Lawrence of the Resurrection
LAWRENCE OF THE RESURRECTION
(Herman, Nicholas), Discalced Carmelite lay brother and mystic; b. Herimesnil, Lorraine, France, 1611; d. Paris, Feb. 12, 1691. After 18 years in the army and some service as aide to William de Fuibert, treasurer of the king of France, he took the habit of the Discalced Carmelites as a lay brother in Paris. He remained there as a humble cook for 30 years, being relieved of this duty only because of blindness. He died in the French capital with a reputation for holiness.
The few writings that Lawrence left include only simple spiritual notes and a few edifying letters. After Lawrence's death, Joseph de Beaufort, vicar-general of the Diocese of Paris under Cardinal Noailles, gathered these spiritual notes, letters, and many unwritten sayings of the lay brother, publishing them under the title Abrégé de la vie … maximes spirituelles, lettres, etc. (Paris 1691). From this basic collection came: Maximes spirituelles (Paris 1693), and Moeurs et entretiens du Frère Laurent … avec la practique de la présence de Dieu (Chalons 1693). The fame of these writings was considerably diminished among French Catholics because Mme. de guyon attempted to justify her illuministic theories with the writings of Lawrence; however, his prestige increased among Protestants, especially after the pseudomystic Pierre Poiret published the Maximes in Heidelberg in 1710.

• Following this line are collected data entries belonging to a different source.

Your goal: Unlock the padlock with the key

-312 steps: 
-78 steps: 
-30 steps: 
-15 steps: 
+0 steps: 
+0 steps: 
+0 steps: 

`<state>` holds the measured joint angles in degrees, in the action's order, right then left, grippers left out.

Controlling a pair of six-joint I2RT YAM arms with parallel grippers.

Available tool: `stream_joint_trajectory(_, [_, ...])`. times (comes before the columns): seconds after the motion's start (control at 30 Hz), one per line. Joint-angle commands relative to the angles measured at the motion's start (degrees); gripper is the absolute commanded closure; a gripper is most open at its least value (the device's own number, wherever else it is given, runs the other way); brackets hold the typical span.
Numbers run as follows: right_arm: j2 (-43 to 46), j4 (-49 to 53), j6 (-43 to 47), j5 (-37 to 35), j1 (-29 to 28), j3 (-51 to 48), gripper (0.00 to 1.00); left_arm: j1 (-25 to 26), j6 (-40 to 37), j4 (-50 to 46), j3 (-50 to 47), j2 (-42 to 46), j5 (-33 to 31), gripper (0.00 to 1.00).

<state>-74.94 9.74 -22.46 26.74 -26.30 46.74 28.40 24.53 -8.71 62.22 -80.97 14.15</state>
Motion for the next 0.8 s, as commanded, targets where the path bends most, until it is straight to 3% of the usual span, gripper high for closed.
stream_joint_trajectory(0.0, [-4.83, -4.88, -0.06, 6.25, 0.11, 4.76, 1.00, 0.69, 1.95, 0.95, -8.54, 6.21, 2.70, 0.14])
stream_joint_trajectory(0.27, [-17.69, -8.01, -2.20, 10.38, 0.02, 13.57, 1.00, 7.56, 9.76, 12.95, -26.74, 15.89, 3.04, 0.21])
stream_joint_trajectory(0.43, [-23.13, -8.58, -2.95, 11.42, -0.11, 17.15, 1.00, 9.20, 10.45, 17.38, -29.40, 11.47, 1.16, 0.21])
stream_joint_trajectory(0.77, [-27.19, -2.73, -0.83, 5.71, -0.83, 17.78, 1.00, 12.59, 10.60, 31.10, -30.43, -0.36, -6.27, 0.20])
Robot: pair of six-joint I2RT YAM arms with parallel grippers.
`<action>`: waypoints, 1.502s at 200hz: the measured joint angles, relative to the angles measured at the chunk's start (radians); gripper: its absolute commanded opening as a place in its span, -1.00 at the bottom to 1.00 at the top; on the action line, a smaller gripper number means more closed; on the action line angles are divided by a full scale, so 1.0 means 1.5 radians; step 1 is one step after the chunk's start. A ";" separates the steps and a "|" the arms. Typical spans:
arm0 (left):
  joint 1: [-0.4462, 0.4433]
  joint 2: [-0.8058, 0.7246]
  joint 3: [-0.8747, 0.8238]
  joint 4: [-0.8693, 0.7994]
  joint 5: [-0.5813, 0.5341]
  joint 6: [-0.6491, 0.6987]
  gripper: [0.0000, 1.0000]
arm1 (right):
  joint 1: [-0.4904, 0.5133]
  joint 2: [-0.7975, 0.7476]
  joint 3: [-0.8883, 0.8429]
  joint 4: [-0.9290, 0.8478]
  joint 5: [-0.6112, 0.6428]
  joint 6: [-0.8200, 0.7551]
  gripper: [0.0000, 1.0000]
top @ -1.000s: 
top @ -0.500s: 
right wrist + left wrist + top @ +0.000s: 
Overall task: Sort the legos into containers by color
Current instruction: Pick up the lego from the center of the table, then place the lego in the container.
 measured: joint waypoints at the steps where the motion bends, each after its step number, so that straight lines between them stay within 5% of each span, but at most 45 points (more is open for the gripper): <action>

Bibliography: n. herman, La Pratique de la présence de Dieu (new ed. Paris 1934); Practice of the Presence of God, tr. d. attwater (Springfield, Ill. 1962); Practice of the Presence of God, tr. m. d. cameron (Westminster, Md. 1945). faustino sgda. familia, "Práctica de la Presencia de Dios por Fr. Lorenzo de la Resurreccion. Un poco de historia," El Monte Carmelo 34 (1930) 408–411.